Muy cerca de la calle de La Coruña moriría bastantes años después, acosado por la policía, Abelardo Collazo, del GRAPO. Lo sentí mucho, como en el caso de Delgado de Codes, pues habíamos sido buenos amigos. Abelardo era un excelente camarada en todos los sentidos. Muy vigoroso físicamente, había trabajado en París, creo que en la Citroën o la Renault, y en Vigo había organizado las primeras huelgas de la construcción. Ya he comentado en De un tiempo y de un país sus buenas cualidades humanas y sus dudas muy reprimidas, que surgían en observaciones casuales y en apariencia burlonas, como una vez que veníamos de un asalto nocturno a un local falangista de Vallecas, donde habíamos causado grandes destrozos y nos habíamos llevado una multicopista, bombas de mano, documentación de la Guardia de Franco, etc., aunque no habíamos dado con el verdadero objetivo de le empresa, un depósito de pistolas que ya no estaba allí. Según nos despedíamos para irnos cada uno a su casa, al amanecer, y viendo a la gente ir al trabajo, comentó: Parecemos guindóns. Cando a xente vai o chollo, nos ímonos deitar (Parecemos cacos. Cuando la gente se va al curro, nosotros vamos a acostarnos).
 
¡Y cuántos otros recuerdos, surgidos según bajaba al restaurante, como los de las madrugadas en que iba por allí con otros a sembrar octavillas y pintar consignas en las fachadas!
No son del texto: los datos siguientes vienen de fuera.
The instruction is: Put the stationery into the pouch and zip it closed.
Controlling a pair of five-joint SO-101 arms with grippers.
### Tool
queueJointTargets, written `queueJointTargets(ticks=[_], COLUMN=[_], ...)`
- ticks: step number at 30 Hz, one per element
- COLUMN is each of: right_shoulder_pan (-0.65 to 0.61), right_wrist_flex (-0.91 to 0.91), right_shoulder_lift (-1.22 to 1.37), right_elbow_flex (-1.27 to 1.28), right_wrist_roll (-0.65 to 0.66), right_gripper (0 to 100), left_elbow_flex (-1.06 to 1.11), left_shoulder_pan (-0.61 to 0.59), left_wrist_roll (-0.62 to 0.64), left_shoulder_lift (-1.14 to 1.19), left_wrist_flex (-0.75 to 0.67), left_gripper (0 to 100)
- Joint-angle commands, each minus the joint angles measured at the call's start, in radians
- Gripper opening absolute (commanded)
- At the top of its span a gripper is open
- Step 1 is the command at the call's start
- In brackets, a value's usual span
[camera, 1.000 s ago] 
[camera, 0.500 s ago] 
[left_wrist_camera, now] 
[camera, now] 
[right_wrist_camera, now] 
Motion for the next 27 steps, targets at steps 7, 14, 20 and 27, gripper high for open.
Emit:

Verdaderamente éramos tipos entregados, disciplinados (abnegados, he oído decir a Antonio López Campillo, aunque a bastantes se les notaba, ya tan jóvenes, el afán trepador y burócrata), e intelectualmente inquietos, mucho más que la media. Y estas buenas cualidades, al servicio de una idea siniestra.
 
La vida tiene una vertiente misteriosa sin remedio, y vivirla, o, si se quiere, soportarla, quizá exija una dosis de anestesia. Un día, al despertar de una siesta, sentí de pronto, agudísimamente, el impulso y la ilusión de aquella juventud, cuando vine a Madrid a estudiar, y al sentirlos tan dolorosamente como algo irrecuperable e irreversible, y al mismo tiempo pasado, muerto sin remedio como si nunca hubiera existido, me invadió una desesperación que impedía incluso aflorar las lágrimas consoladoras. Impresión intolerable, como de despertar a un horror. Ahora, cuando bajaba por aquellas callejas, no ha sido lo mismo, sino más bien una vaga melancolía, y he procurado no darle demasiadas vueltas.